Friday, January 7, 2011

He's not heavy; he's my friend

A great story of a win-win-win situation. A little boy named Sam, who has cerebral palsy, lives with his family in a two-story house. His father used to carry him upstairs to bed every night, until his dad had heart surgery. The family reached out to a local high school for help, and a co-captain of the team, Rudy Favard, comes to Sam's house several nights a week to carry him upstairs.

Sam and his family have help, Rudy has the appreciation and affection of Sam's family, and both young men have a new friend. Priceless.

Photo by the Boston Globe. Also check out the video on (World News)

Friday, December 31, 2010

Goodbye and hello

This is Walt Katovitch, my father in law (the shadow in the foreground is my husband), who died this week at the age of 88. He ailed very little until the last six months, when both his physical and cognitive health took a sharp decline. We were tremendously grateful for the help of assisted living and caring friends nearby, as we are on different ends of the same coast and couldn't see to his day to day needs.
I don't think Walt ever hesitated to enter a conversation with anyone; he was the kind of guy who could have chatted up the Queen and the man polishing the Royal silver with the same ease. We'll miss him.
As the new year begins, I'm going to begin some new adventures on my quest to learn more about how to ally with people with developmental disabilities. I'll be taking Disability and Higher Education with Dr. Wendy Harbour at Syracuse University and I've been selected to participate in Partners in Policymaking (, a national training program in leadership and advocacy open to people with developmental disabilities, their families, and allies. I'll keep you posted.
Enjoy the fun and refreshment of the New Year.

Sunday, December 19, 2010

And who could have predicted...

Looking at the rough surroundings, who would have thought that a seed could sprout here? And not only sprout, but grow leaves? Now, is it the same size it would have been in more fruitful soil, with less wind, in better company? No. But there is growth nevertheless.

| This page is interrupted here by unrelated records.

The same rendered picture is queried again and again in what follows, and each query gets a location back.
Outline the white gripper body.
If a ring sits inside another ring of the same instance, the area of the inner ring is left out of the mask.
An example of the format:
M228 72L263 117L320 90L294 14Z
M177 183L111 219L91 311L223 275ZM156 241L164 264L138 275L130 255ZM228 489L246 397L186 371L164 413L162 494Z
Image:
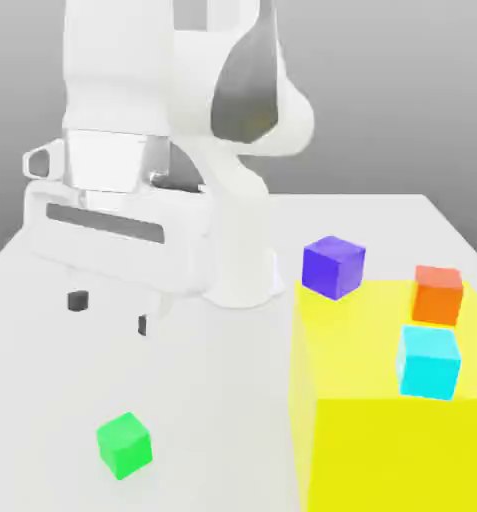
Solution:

When reading and writing about education, I hear much talk about "benefit"- what is the benefit versus the risk of this decision, which students will benefit from a program for the gifted, what was the student's score on the ability to benefit test?

I believe that we cannot judge benefit in advance; benefit can only be judged after action has been taken.

I recently read a study discussing the benefits of an Ivy League education on different groups of students. The group with the greatest benefit? Students from socio-economically disadvantaged families. The students who came in with the fewest advantages got the most from the experience? Go figure.

Why, then, are there questions about the benefit students with developmental disabilities may gain from postsecondary education? These students have so much to gain. What good could they bring to the world if they are allowed to bloom?

Sunday, December 5, 2010

You may say I'm a dreamer, but I'm not the only one.

Man's Search for Meaning by Victor Frankl is one of my favorite works, because of his insights on the meaning of life. His search was severely tested in the brutality of Nazi concentration camps and the murder of his parents and young wife. In these desperate and barbaric circumstances, he maintained his sanity and the sanity of many fellow prisoners by emphasizing that life had meaning and the individual had control, even just of his own attitude towards the presence of suffering.

Much later, he spoke to a group of young activists (see clip below) on the necessity of idealism if we are ever to reach or to help others reach full potential. He saw more danger in underestimating people than in overestimating. What a great soul; his lessons never get old.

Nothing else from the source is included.